AFP
Wire Service
2 minute read
16 Dec 2020
10:46 am

Hong Kong civil servants must now take mandatory loyalty pledge

AFP

The city's civil service minister has warned those who refused to take an oath of loyalty or sign similar declarations could lose their jobs. 

This handout photo from the Hong Kong government's Information Services Department (ISD) taken and received on December 16, 2020 shows Hong Kong's Chief Executive Carrie Lam (C) overseeing an oath-taking ceremony for under secretaries and political assistants at the Central Government Offices in Hong Kong. - Hong Kong's leader oversaw the first ceremony on December 16 for civil servants to swear a new pledge of allegiance, the latest push to enforce loyalty within the city's governing class after last year's huge democracy protests. (Photo by Handout / INFORMATION SERVICES DEPARTMENT / AFP) / RESTRICTED TO EDITORIAL USE - MANDATORY CREDIT "AFP PHOTO / INFORMATION SERVICES DEPARTMENT" - NO MARKETING - NO ADVERTISING CAMPAIGNS - DISTRIBUTED AS A SERVICE TO CLIENTS

Hong Kong civil servants swore a new pledge of allegiance to the government Wednesday in the first ceremony overseen by the city’s leader to enforce greater loyalty in the governing class after last year’s huge democracy protests.

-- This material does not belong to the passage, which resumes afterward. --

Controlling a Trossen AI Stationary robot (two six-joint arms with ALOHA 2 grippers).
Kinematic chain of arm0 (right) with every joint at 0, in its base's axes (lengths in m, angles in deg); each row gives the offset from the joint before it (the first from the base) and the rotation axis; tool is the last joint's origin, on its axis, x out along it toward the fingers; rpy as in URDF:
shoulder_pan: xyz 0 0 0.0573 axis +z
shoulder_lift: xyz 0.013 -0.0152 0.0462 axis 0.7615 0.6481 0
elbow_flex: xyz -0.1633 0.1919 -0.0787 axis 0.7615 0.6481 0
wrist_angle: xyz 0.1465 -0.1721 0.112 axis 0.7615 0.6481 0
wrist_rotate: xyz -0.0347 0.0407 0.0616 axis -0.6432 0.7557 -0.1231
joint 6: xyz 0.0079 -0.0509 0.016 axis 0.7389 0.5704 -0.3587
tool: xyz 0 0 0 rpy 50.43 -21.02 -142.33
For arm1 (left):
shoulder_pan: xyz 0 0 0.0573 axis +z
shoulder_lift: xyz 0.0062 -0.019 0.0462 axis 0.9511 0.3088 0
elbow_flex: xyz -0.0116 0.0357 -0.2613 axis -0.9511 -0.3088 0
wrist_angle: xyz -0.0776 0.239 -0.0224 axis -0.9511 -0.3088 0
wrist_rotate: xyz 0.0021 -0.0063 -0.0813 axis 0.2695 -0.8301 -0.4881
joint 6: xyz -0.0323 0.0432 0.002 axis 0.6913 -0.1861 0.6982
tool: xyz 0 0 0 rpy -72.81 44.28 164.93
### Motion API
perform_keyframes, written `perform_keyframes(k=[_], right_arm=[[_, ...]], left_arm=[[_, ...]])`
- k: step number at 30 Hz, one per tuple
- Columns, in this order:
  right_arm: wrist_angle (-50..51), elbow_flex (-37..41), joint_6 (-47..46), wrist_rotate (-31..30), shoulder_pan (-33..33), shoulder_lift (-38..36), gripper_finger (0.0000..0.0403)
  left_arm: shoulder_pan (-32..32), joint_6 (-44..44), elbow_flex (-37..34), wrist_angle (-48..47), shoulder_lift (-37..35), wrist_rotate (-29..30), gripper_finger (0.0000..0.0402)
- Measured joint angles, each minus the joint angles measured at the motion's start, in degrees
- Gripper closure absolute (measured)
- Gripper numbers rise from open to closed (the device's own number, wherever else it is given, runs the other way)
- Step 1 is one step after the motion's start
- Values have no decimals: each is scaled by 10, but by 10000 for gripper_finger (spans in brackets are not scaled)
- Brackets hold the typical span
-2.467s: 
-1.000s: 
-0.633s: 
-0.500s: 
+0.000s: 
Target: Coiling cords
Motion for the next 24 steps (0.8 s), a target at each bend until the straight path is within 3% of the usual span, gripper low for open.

Chief executive Carrie Lam stood before a group of senior officials at a closed-door ceremony for the pledge, which all the finance hub’s 180,000 civil servants will be expected to make in the coming weeks.

Those taking the oath promise to uphold Hong Kong’s mini-constitution and “bear allegiance” to the city and its government.

A government spokesperson said the oath-taking would “strengthen the public’s confidence in political-appointed officials”.

Civil servants were one of the groups that took to the streets in large numbers last year calling for greater democracy and police accountability.

Tens of thousands joined one rally that was expressly organised by civil servants — some of whom posted anonymised ID cards online as a way to signal their support for the movement — a move that infuriated Beijing.

China’s authoritarian leaders dismissed the protests and have overseen a widespread crackdown on dissent in the city this year.

It imposed a sweeping security law on the territory in June and has called for patriotism and loyalty to be installed across Hong Kong society.

The pledges are part of that drive.

The city’s civil service minister has warned those who refused to take an oath of loyalty or sign similar declarations could lose their jobs.

Authorities argue civil servants have to abide by political neutrality rules and should not have joined last year’s protests.

Local media reported other ranks of civil servants will be asked to sign declarations of loyalty and the whole process is expected to be completed next month.

All new hires within the civil service already have to sign a mandatory loyalty pledge.